PROBLEM STATEMENT:
Lines outside the range are not wanted. Give again exactly the lines between the line holding "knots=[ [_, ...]" and the line holding "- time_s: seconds", inclusive, from the listing below.

RAW DATA:
*** Block opens ***

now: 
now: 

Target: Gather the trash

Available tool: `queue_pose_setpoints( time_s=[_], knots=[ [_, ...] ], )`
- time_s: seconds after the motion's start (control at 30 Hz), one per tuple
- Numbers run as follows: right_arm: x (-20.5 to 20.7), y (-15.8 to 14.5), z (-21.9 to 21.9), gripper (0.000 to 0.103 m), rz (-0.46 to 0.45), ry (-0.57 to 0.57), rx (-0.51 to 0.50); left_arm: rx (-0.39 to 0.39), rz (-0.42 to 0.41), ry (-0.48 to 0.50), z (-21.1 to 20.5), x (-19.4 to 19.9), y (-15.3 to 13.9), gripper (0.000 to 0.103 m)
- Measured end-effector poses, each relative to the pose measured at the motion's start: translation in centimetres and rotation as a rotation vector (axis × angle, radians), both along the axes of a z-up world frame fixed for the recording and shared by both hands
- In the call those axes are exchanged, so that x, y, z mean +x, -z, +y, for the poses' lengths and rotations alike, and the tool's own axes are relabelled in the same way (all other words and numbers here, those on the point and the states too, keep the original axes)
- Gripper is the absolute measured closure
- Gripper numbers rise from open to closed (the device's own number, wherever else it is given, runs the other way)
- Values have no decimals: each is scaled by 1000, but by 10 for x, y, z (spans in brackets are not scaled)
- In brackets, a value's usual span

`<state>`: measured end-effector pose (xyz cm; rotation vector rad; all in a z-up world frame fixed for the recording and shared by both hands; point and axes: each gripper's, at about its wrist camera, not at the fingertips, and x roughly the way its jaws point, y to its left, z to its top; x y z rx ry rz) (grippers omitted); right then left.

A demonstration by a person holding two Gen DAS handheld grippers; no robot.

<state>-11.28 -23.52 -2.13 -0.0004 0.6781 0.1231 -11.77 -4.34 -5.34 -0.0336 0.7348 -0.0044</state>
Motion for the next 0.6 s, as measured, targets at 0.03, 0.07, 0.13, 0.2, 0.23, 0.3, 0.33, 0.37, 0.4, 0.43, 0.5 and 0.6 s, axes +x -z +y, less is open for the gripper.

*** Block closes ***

RESULT FOR THIS TASK:
Available tool: `queue_pose_setpoints( time_s=[_], knots=[ [_, ...] ], )`
- time_s: seconds after the motion's start (control at 30 Hz), one per tuple

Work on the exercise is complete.